Please reproduce the data in full, exactly as it stands.

***** RECORDS TO PROCESS

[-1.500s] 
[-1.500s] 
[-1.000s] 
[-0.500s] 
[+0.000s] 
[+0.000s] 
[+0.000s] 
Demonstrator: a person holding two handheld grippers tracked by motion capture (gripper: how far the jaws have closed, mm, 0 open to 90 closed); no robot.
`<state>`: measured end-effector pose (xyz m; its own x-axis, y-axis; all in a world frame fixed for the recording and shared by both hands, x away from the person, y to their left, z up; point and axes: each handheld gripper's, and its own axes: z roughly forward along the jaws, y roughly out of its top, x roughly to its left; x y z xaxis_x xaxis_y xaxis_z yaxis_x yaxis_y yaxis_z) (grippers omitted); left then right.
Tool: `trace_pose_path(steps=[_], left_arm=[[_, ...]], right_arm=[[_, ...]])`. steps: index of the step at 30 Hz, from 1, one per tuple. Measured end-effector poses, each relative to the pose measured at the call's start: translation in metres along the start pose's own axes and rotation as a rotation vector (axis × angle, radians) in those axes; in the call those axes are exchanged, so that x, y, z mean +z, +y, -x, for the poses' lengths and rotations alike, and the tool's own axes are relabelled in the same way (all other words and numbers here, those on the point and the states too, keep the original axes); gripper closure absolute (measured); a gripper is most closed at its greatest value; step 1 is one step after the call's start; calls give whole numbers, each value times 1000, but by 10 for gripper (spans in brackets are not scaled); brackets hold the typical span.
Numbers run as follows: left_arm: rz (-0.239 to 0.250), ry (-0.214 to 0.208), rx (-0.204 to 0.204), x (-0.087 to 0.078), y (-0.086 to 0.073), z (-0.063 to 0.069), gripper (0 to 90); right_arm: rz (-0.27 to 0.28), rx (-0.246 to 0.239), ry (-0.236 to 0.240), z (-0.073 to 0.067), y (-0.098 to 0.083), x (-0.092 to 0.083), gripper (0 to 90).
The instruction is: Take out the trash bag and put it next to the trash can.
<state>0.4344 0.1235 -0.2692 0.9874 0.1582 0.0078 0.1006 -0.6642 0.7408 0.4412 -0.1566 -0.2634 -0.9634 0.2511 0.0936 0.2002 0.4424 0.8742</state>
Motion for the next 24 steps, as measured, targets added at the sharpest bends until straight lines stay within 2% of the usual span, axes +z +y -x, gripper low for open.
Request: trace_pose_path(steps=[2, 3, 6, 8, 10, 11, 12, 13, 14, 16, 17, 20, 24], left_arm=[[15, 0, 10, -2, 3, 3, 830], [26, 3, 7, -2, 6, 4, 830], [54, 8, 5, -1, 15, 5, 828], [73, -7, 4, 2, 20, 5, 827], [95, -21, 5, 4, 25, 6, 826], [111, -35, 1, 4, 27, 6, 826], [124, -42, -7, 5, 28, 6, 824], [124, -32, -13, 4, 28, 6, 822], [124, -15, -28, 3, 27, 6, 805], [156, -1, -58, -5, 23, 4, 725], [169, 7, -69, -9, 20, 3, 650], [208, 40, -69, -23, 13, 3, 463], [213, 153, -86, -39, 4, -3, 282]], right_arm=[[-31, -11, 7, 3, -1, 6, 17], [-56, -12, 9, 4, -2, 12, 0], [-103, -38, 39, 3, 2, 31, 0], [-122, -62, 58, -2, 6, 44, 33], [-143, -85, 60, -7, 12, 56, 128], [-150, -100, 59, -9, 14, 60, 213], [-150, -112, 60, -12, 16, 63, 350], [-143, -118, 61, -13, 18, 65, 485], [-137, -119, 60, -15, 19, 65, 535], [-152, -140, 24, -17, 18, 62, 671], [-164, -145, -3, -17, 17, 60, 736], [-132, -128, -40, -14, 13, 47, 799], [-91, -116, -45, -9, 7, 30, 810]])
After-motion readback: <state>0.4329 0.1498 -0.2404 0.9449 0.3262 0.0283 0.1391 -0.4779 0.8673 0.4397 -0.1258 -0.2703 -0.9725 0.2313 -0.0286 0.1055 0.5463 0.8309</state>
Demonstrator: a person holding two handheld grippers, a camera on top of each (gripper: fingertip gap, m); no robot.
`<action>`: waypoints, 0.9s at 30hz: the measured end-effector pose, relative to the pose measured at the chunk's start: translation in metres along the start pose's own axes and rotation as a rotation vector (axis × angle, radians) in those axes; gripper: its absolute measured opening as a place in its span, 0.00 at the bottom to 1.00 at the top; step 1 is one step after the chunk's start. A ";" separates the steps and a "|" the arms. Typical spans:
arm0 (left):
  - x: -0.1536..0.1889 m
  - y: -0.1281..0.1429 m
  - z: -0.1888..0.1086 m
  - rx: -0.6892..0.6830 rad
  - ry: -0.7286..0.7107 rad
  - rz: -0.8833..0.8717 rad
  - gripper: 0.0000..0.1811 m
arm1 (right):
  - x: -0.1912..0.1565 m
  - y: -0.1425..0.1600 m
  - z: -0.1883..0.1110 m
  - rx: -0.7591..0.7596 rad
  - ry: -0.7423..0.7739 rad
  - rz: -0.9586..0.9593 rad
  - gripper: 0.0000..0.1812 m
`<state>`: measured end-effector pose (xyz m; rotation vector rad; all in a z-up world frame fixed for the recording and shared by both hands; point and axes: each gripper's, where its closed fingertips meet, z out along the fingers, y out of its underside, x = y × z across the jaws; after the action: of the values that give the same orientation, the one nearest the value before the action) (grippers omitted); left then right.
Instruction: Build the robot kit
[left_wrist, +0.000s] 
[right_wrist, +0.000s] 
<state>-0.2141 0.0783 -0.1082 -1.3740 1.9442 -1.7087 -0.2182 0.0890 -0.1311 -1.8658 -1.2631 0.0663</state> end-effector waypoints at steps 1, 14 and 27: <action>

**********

*SOLUTION FOR THIS EXERCISE*:
[-1.500s] 
[-1.500s] 
[-1.000s] 
[-0.500s] 
[+0.000s] 
[+0.000s] 
[+0.000s] 
Demonstrator: a person holding two handheld grippers tracked by motion capture (gripper: how far the jaws have closed, mm, 0 open to 90 closed); no robot.
`<state>`: measured end-effector pose (xyz m; its own x-axis, y-axis; all in a world frame fixed for the recording and shared by both hands, x away from the person, y to their left, z up; point and axes: each handheld gripper's, and its own axes: z roughly forward along the jaws, y roughly out of its top, x roughly to its left; x y z xaxis_x xaxis_y xaxis_z yaxis_x yaxis_y yaxis_z) (grippers omitted); left then right.
Tool: `trace_pose_path(steps=[_], left_arm=[[_, ...]], right_arm=[[_, ...]])`. steps: index of the step at 30 Hz, from 1, one per tuple. Measured end-effector poses, each relative to the pose measured at the call's start: translation in metres along the start pose's own axes and rotation as a rotation vector (axis × angle, radians) in those axes; in the call those axes are exchanged, so that x, y, z mean +z, +y, -x, for the poses' lengths and rotations alike, and the tool's own axes are relabelled in the same way (all other words and numbers here, those on the point and the states too, keep the original axes); gripper closure absolute (measured); a gripper is most closed at its greatest value; step 1 is one step after the call's start; calls give whole numbers, each value times 1000, but by 10 for gripper (spans in brackets are not scaled); brackets hold the typical span.
Numbers run as follows: left_arm: rz (-0.239 to 0.250), ry (-0.214 to 0.208), rx (-0.204 to 0.204), x (-0.087 to 0.078), y (-0.086 to 0.073), z (-0.063 to 0.069), gripper (0 to 90); right_arm: rz (-0.27 to 0.28), rx (-0.246 to 0.239), ry (-0.236 to 0.240), z (-0.073 to 0.067), y (-0.098 to 0.083), x (-0.092 to 0.083), gripper (0 to 90).
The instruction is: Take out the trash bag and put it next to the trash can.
<state>0.4344 0.1235 -0.2692 0.9874 0.1582 0.0078 0.1006 -0.6642 0.7408 0.4412 -0.1566 -0.2634 -0.9634 0.2511 0.0936 0.2002 0.4424 0.8742</state>
Motion for the next 24 steps, as measured, targets added at the sharpest bends until straight lines stay within 2% of the usual span, axes +z +y -x, gripper low for open.
Request: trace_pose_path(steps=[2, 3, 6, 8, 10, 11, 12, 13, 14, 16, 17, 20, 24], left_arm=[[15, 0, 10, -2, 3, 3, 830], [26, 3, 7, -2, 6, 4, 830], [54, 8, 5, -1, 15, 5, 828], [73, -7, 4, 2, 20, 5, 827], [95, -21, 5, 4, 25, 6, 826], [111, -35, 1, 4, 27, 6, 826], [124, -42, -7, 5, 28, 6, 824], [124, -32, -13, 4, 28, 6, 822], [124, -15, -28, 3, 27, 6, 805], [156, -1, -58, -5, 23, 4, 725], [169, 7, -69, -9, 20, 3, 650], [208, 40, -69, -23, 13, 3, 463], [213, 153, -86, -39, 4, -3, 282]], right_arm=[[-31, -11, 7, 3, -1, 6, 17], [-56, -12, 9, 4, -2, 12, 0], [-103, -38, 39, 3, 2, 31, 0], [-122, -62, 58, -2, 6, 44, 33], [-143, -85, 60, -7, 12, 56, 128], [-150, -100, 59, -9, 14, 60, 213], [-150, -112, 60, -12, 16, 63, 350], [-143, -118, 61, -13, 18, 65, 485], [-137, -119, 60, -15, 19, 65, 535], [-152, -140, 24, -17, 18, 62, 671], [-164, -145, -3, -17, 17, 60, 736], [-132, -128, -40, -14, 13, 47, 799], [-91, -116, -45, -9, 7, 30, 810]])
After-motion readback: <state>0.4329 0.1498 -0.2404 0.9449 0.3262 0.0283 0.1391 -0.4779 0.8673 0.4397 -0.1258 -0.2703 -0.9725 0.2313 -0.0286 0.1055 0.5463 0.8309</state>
Demonstrator: a person holding two handheld grippers, a camera on top of each (gripper: fingertip gap, m); no robot.
`<action>`: waypoints, 0.9s at 30hz: the measured end-effector pose, relative to the pose measured at the chunk's start: translation in metres along the start pose's own axes and rotation as a rotation vector (axis × angle, radians) in those axes; gripper: its absolute measured opening as a place in its span, 0.00 at the bottom to 1.00 at the top; step 1 is one step after the chunk's start. A ";" separates the steps and a "|" the arms. Typical spans:
arm0 (left):
  - x: -0.1536..0.1889 m
  - y: -0.1281..0.1429 m
  - z: -0.1888..0.1086 m
  - rx: -0.6892..0.6830 rad
  - ry: -0.7286..0.7107 rad
  - rz: -0.8833..0.8717 rad
  - gripper: 0.0000..0.1811 m
arm1 (right):
  - x: -0.1912..0.1565 m
  - y: -0.1425..0.1600 m
  - z: -0.1883..0.1110 m
  - rx: -0.7591..0.7596 rad
  - ry: -0.7423..0.7739 rad
  - rz: -0.9586..0.9593 rad
  - gripper: 0.0000..0.1812 m
`<state>`: measured end-effector pose (xyz m; rotation vector rad; all in a z-up world frame fixed for the recording and shared by both hands; point and axes: each gripper's, where its closed fingertips meet, z out along the fingers, y out of its underside, x = y × z across the jaws; after the action: of the values that give the same orientation, the one nearest the value before the action) (grippers omitted); left then right.
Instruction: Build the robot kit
[left_wrist, +0.000s] 
[right_wrist, +0.000s] 
<state>-0.2141 0.0783 -0.1082 -1.3740 1.9442 -1.7087 -0.2182 0.0890 -0.1311 -1.8658 -1.2631 0.0663</state> end-effector waypoints at steps 1, 14 and 27: <action>

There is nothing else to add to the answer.